Merayakan Keharmonisan: Upacara Adat Ruwat Bumi yang Masih Bertahan di Desa Kuala Baru
Upacara Ruwat Bumi di Desa Kuala Baru, Singkil, tetap lestari di 2025–2026 sebagai wujud syukur dan pelestarian alam. Simak makna, prosesi, dan daya tarik budaya ini.

Ringkasan Cepat (Key Facts)
- Upacara Ruwat Bumi digelar setahun sekali di Desa Kuala Baru, biasanya pasca panen (Juni–Agustus).
- Biaya partisipasi sukarela, mulai Rp50.000 untuk membeli sesajen atau sumbangan dana.
- Tahun 2025, acara dihadiri 500+ wisatawan domestik, meningkat 20% dari 2024.
- Prosesi inti: pembersihan desa, sesajen hasil bumi, dan pertunjukan tari Seudati.
- Dinas Pariwisata Singkil memasukkan Ruwat Bumi dalam kalender event budaya 2026.
Makna Filosofis di Balik Ruwat Bumi
Ruwat Bumi bukan sekadar ritual tahunan. Bagi warga Kuala Baru, ini adalah bentuk dialog dengan alam. "Kami percaya tanah dan sungai punya roh yang harus dihormati," ujar Pak Dulah, tetua adat. Tradisi turun-temurun ini bertujuan menolak bala dan memastikan keseimbangan ekosistem. Uniknya, sejak 2025, upacara juga menyertakan doa lintas agama, mencerminkan harmoni masyarakat Singkil yang majemuk.

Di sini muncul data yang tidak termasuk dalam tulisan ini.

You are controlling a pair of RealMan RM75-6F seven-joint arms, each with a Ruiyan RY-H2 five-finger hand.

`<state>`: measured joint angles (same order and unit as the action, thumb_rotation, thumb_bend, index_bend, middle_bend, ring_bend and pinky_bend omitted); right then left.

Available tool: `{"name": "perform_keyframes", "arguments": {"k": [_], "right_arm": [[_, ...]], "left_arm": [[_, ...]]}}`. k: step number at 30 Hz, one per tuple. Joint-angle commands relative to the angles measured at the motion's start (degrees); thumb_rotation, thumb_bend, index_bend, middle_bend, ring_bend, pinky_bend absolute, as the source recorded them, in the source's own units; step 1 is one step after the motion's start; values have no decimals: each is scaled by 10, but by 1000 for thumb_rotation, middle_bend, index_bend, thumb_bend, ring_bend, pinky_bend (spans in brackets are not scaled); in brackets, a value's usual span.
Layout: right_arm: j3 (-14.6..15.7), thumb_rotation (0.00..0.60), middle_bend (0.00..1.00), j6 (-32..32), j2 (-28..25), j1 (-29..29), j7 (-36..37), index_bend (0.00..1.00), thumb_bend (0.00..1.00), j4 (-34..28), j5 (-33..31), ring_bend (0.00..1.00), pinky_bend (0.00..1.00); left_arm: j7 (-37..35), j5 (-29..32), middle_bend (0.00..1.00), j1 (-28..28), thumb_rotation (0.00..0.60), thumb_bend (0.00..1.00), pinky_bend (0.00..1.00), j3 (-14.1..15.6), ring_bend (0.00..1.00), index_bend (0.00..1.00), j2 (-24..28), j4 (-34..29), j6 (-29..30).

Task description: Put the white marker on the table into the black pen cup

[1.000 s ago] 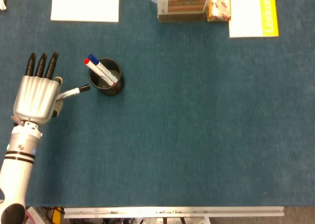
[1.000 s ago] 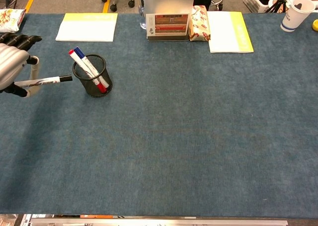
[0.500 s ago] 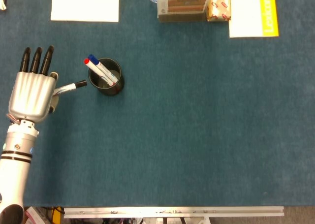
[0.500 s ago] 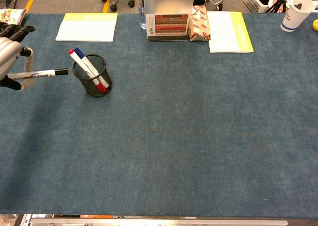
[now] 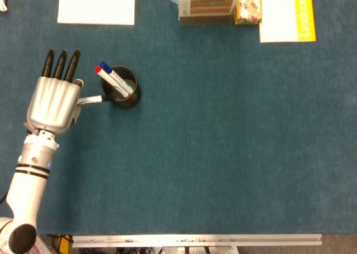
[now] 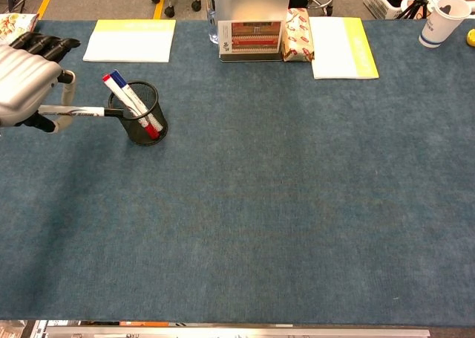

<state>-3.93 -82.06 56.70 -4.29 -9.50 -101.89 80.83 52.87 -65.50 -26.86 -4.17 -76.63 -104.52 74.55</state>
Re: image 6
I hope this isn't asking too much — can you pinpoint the clear plastic water bottle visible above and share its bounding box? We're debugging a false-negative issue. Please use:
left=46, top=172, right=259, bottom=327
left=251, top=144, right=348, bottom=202
left=205, top=0, right=220, bottom=45

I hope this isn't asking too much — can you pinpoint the yellow white notebook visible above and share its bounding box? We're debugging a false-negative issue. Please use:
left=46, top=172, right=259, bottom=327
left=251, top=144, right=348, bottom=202
left=308, top=16, right=380, bottom=80
left=82, top=19, right=177, bottom=63

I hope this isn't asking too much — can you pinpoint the metal bookend stand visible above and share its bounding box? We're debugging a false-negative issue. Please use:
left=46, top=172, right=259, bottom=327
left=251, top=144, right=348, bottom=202
left=214, top=0, right=293, bottom=62

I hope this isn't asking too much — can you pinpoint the blue felt table mat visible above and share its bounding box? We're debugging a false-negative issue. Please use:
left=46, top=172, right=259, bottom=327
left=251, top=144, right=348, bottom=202
left=0, top=18, right=475, bottom=324

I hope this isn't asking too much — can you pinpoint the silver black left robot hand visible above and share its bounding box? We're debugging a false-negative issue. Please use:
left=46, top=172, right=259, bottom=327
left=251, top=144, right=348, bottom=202
left=0, top=32, right=82, bottom=134

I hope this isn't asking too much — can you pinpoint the red patterned picture card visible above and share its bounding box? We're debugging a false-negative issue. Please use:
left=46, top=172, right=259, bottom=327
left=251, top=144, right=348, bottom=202
left=217, top=19, right=284, bottom=56

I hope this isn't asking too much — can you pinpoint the red capped whiteboard marker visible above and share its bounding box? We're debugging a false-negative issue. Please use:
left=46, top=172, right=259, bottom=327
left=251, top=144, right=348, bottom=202
left=102, top=74, right=160, bottom=140

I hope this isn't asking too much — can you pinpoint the snack bag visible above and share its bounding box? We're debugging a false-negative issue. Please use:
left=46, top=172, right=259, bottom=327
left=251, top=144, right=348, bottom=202
left=0, top=13, right=40, bottom=45

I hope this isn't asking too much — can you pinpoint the patterned paper wrapped package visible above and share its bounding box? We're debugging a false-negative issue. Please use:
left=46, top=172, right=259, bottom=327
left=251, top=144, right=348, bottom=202
left=281, top=7, right=315, bottom=62

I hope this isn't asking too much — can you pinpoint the black capped whiteboard marker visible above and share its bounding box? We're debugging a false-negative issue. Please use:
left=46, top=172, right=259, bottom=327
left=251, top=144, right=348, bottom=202
left=38, top=105, right=124, bottom=118

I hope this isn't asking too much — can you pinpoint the blue capped whiteboard marker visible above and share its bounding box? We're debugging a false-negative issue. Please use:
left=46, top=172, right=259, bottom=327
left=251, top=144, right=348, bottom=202
left=110, top=69, right=164, bottom=133

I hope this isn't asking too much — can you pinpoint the black tripod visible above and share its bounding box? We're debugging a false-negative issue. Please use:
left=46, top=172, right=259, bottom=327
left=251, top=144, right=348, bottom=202
left=400, top=0, right=437, bottom=20

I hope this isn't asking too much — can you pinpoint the white paper cup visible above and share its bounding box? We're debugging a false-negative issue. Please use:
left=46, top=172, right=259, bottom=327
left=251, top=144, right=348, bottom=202
left=419, top=0, right=472, bottom=49

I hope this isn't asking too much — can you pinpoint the white plastic basket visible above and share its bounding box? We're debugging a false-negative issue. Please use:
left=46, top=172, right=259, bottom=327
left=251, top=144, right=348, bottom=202
left=362, top=0, right=428, bottom=20

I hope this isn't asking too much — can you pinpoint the black mesh pen cup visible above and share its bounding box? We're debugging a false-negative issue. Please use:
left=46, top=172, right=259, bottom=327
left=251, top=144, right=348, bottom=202
left=108, top=80, right=169, bottom=147

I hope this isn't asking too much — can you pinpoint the aluminium rail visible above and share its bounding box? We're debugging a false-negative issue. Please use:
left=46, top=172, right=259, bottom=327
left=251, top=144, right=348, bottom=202
left=46, top=325, right=431, bottom=338

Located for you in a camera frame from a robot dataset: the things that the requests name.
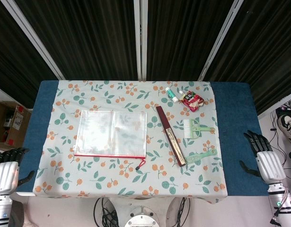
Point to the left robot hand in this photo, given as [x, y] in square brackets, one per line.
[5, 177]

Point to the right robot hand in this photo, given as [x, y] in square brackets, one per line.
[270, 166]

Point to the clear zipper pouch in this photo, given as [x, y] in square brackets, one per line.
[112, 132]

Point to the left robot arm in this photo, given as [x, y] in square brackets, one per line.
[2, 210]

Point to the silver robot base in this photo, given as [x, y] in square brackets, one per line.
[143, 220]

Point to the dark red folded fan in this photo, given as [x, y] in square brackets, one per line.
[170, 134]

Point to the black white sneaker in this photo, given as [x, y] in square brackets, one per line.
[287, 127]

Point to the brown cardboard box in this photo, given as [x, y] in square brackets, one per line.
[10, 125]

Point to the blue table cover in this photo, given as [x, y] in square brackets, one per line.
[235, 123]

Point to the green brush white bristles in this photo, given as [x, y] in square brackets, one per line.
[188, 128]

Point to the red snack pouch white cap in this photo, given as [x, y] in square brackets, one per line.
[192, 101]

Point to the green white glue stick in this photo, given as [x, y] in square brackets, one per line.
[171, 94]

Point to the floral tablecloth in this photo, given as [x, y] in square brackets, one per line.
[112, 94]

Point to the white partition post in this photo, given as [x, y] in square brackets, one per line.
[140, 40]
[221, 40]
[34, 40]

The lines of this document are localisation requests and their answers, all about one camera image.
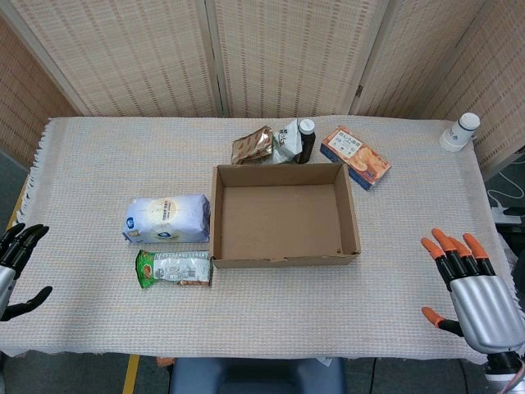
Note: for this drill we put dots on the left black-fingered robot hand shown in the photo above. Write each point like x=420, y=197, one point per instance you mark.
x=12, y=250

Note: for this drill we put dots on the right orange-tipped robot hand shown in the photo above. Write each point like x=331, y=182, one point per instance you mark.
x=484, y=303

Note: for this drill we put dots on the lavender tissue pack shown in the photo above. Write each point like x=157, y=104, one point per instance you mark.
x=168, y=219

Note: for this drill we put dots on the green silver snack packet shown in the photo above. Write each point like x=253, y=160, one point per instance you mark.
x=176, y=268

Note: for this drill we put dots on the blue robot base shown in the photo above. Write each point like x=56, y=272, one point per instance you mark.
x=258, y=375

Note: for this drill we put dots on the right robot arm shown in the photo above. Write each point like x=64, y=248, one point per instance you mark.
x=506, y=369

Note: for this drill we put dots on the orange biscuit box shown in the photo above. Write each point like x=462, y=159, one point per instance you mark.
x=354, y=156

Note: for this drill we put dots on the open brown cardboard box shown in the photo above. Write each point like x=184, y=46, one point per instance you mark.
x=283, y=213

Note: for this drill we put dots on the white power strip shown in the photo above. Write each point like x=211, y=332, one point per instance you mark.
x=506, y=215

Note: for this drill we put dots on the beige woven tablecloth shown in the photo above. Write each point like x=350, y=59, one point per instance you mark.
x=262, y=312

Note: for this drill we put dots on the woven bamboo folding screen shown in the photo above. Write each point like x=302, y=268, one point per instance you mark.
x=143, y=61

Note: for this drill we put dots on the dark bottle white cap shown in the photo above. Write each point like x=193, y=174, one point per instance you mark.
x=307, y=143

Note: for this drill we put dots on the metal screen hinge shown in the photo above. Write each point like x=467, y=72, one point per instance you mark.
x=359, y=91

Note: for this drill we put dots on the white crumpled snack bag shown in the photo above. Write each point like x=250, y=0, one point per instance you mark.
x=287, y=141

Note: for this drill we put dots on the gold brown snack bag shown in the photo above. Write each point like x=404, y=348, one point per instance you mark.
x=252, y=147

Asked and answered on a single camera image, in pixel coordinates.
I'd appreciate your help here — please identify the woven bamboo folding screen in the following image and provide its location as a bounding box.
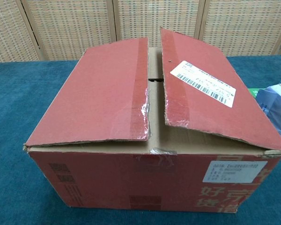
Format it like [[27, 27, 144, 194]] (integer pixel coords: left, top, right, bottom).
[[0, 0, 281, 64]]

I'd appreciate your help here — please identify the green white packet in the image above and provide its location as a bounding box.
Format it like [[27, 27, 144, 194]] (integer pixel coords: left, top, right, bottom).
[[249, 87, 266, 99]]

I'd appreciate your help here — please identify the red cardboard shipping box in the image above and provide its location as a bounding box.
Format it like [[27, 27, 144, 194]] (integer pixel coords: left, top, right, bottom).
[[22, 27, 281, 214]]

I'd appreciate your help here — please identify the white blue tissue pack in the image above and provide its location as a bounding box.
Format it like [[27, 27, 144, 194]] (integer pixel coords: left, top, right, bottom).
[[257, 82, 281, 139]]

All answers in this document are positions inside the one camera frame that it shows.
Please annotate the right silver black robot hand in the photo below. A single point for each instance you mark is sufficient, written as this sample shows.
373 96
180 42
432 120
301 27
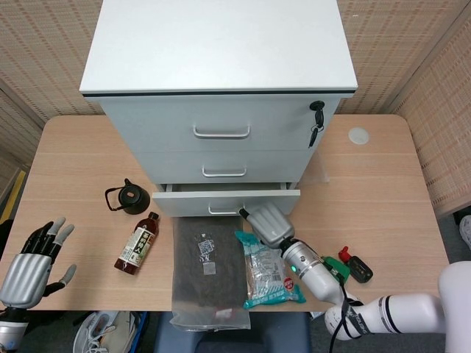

Ritual yang Menyatu dengan Alam
Pagi hari, warga berkumpul di tepian Sungai Singkil membawa sesajen: pisang emas, kelapa muda, dan beras ketan. Kepala desa memimpin prosesi dengan mengelilingi batas wilayah sambil membacakan mantera dalam bahasa Devayan. Yang baru di 2026: penggunaan daun rumbia sebagai pengganti plastik untuk wadah sesaji, menekankan komitmen eco-friendly. Wisatawan boleh ikut mengarak sesajen ke sungai, asal memakai pakaian adat berwarna putih yang disewakan di lokasi (Rp30.000/hari).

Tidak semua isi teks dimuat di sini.